Lacy M and her husband Dan, sporting pineapple attire. An upside-down pineapple is often a subtle symbol that someone is part of the swinging community
Lacy M and her husband Dan, sporting pineapple attire. An upside-down pineapple is often a subtle symbol that someone is part of the swinging community (Image: The Swing Nation/SWNS)

He said: “She messaged me first and I was sceptical as you don’t see a lot of beautiful single women on these sites. I wasn’t sure but we chatted a bit and exchanged a few pictures. Later that night, she turned up at my hotel room and she was a very real person.”

The couple kept in touch, their relationship becoming official in September 2019. After four years of long-distance dating, they relocated to Nashville, Tennessee, in the US to start a life together.

Despite being a couple, Lacy and Dan were keen to maintain their involvement in the swingers’ lifestyle. Lacy explained: “For me, I loved the ability of exploring my sexuality. I love exploring these things with my partner. We are emotionally monogamous but very much sexually non-monogamous.”

The couple still experience feelings of jealousy when seeing one another with someone else, but believe open communication is the best approach while partaking in the swinging lifestyle
The couple still experience feelings of jealousy when seeing one another with someone else, but believe open communication is the best approach while partaking in the swinging lifestyle (Image: The Swing Nation / SWNS)

Dan chimed in: “The sex is great, orgies, couples swaps and meeting up with single females is amazing – but also the community is amazing. If you are an adult in your 30s through to your 60s there are not a lot of social things people can do. Swingers have it down – half the people that come to the parties come for the party and are not there for sex.”

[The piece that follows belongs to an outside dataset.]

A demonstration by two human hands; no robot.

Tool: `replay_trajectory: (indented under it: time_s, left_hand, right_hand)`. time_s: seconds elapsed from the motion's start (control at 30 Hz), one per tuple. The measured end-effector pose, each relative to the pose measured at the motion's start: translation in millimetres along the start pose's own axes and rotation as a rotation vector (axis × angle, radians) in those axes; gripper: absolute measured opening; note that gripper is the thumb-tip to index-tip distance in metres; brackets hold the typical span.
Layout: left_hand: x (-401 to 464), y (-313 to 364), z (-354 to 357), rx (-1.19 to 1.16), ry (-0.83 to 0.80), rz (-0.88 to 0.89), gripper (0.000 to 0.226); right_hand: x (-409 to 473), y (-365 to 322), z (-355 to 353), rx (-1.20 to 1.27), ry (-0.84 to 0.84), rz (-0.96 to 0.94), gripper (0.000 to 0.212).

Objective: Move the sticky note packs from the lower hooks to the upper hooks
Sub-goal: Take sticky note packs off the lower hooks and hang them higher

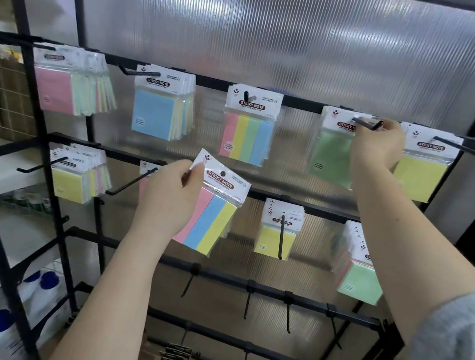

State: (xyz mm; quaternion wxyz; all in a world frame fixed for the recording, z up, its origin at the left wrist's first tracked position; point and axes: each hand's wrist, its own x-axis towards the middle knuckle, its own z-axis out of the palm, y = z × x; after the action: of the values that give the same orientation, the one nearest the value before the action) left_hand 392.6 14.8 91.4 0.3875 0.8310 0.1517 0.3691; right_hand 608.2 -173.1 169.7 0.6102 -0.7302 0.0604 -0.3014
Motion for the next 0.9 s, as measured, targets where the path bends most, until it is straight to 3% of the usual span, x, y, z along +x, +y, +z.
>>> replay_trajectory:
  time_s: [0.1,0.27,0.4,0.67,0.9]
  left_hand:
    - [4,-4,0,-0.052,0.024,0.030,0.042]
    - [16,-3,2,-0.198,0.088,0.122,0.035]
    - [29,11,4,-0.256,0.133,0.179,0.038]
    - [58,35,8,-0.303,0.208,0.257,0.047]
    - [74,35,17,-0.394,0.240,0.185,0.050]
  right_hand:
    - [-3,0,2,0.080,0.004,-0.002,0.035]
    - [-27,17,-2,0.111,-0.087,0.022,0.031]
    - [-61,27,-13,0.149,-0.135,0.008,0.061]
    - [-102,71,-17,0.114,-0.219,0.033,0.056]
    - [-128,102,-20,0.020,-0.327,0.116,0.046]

Lacy and Dan emphasised the importance of setting boundaries. They always stay in the same room, they only communicate with others through group messaging, and they insist on using protection. Despite these rules, they admitted that jealousy can occasionally creep in, but they believe it’s a natural emotion. Lacy said: “Jealousy is a feeling – it is about how you cope with it. I can get jealous when he is softer with girls if he rubs her face or back, or kisses her passionately.

“For me, it’s making sure I tell Dan it is bothering me. The problem comes when you experience these feelings in the heat of the moment and you make a scene.”

"We have a lot of couples that we are friends with benefits and there is a lot of emotional connection there similar to how anyone is friends."
‘We have a lot of couples that we are friends with benefits and there is a lot of emotional connection there similar to how anyone is friends’ (Image: The Swing Nation/SWNS)

The couple also revealed how swinging has helped them build a network of friends. Dan said: “Meeting new couples and forming a connection with them can be hard so a lot of times we rely on our long-term friends.

“We have a lot of couples that we are friends with benefits and there is a lot of emotional connection there similar to how anyone is friends.”

While their family has been largely supportive of their lifestyle, some were initially taken aback. Lacy shared: “I come from a very open and accepting family. I was fortunate in that sense, they love us and they are accepting.”

But it hasn’t always been easy. Lacy added: “Someone told my son at school so I had to have that conversation with him. I wish he could have found out from me but he is in middle school and there is a certain level of people saying ‘your mum is a swinger’.”

Dan said: “My dad is a real supporter of it and my mum doesn’t talk about it. She said as long as it was safe and okay, that was it and we don’t talk about it. We’re really lucky, we have friends who have family members in the church and aren’t able to see their parents. We have been very fortunate with our family and their support.”